In keeping with that tone, Mr. Mulcair said he is experiencing what he calls, in French, a feeling of "quietude." The suggestion that he is at peace with himself and his party might sound hollow coming from a man who was rejected by a majority of New Democrats at a convention last April and has twice had to quell minor uprisings within his own caucus.

The most recent of those occurred in the past few weeks when unnamed New Democrat MPs told reporters that they believe the party would be best led by someone else.

They said Mr. Mulcair is a great orator in Parliament, but he does not have the will or the desire to work at the ground level to rebuild fundraising and the base of volunteers, both of which have been depleted since the 2015 election. And they accused him of being "absent" during the summer recess, when he could have been travelling the country and selling the NDP brand.

But the revolt, if you can call it that, does not seem to have been either widespread or strong. Mr. Mulcair emerged on the first day of this week's private meeting to say the discussion about his leadership had taken place and he had the "unanimous" support of his MPs.

Asked by The Globe to divulge what he said to convince them that he deserved to stay on as leader, he said he did not say much of anything at all.

"It was my colleagues who spoke amongst themselves," he said. "I am rarely emotional in meetings, but it moved me a great deal – the level of support, the very kind things that were said about my abilities in the House, and how we've managed to keep the party on a steady course."

As for the accusation that he took the summer off, it is at least partly true.

After going hard for years in the build-up to the last election, after a gruelling 11-week campaign, and after the months that followed in which he acclimatized himself and his New Democrats to, once again, being the third party in the House of Commons, he spent some time at his cottage. He swam a lot. He lost some weight, and he does look more fit than he has some time.

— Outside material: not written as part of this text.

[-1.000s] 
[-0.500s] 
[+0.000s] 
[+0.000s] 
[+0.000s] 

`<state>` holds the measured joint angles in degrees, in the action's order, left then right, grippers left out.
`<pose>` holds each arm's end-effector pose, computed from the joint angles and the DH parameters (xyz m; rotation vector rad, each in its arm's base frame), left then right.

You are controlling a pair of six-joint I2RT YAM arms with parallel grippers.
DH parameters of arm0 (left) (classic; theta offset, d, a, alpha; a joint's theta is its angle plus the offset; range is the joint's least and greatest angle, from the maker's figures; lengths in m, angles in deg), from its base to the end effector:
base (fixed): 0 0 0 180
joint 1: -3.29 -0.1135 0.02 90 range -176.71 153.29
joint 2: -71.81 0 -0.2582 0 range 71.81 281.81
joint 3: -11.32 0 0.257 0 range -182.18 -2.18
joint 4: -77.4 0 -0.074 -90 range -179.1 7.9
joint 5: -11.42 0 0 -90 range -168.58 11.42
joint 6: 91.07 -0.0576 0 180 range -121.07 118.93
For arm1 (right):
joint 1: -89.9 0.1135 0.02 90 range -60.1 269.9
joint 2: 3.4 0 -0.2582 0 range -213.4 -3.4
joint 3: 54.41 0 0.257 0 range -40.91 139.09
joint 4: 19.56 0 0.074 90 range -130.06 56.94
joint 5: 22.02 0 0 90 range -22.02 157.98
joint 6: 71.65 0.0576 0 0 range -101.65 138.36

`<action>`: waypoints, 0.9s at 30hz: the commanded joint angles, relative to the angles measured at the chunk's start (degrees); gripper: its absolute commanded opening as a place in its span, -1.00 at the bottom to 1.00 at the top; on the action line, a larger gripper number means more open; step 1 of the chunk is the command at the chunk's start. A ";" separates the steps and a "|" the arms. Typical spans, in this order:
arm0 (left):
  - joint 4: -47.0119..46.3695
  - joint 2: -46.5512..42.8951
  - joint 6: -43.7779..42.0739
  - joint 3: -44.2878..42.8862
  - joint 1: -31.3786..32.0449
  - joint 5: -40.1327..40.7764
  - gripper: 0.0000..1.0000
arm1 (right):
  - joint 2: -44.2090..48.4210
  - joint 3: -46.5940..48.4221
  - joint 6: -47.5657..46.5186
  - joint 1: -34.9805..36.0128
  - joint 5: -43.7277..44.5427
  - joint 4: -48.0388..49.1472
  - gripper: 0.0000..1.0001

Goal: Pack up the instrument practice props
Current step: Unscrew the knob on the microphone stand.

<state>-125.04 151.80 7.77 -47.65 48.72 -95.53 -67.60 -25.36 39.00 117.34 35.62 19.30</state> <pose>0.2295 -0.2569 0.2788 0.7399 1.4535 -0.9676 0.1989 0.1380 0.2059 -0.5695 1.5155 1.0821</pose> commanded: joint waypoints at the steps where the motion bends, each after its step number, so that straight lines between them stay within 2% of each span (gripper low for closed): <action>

He is ready, he said, to be the leader his party needs for the coming year – Mr. Mulcair bristles at the term interim. "I am the leader, chosen by the members. So I am not an interim leader. And I think that is a point worth making," he said. "I have chosen not to run for my succession. Of course I could. But I am not going to. And that's a choice …"

Mr. Mulcair is particularly outraged that the current government voted in Geneva this summer against international negotiations to ban nuclear weapons. He plans to raise that matter often and forcefully in the House of Commons.

But, after what he has been through in the past six months – after fending off two coup attempts from within his own ranks, what would Mr. Mulcair tell the next leader of the federal New Democrats?

"I am going to tell them that it's the best job in Canadian politics," he said. "We are a party of passionate people and we are a party of true believers. So, yes, when you have true believers, you are going to have that passion express itself in different ways sometimes, and that's not always positive. But I think that the result long-term is always positive. It's to push us in the right direction."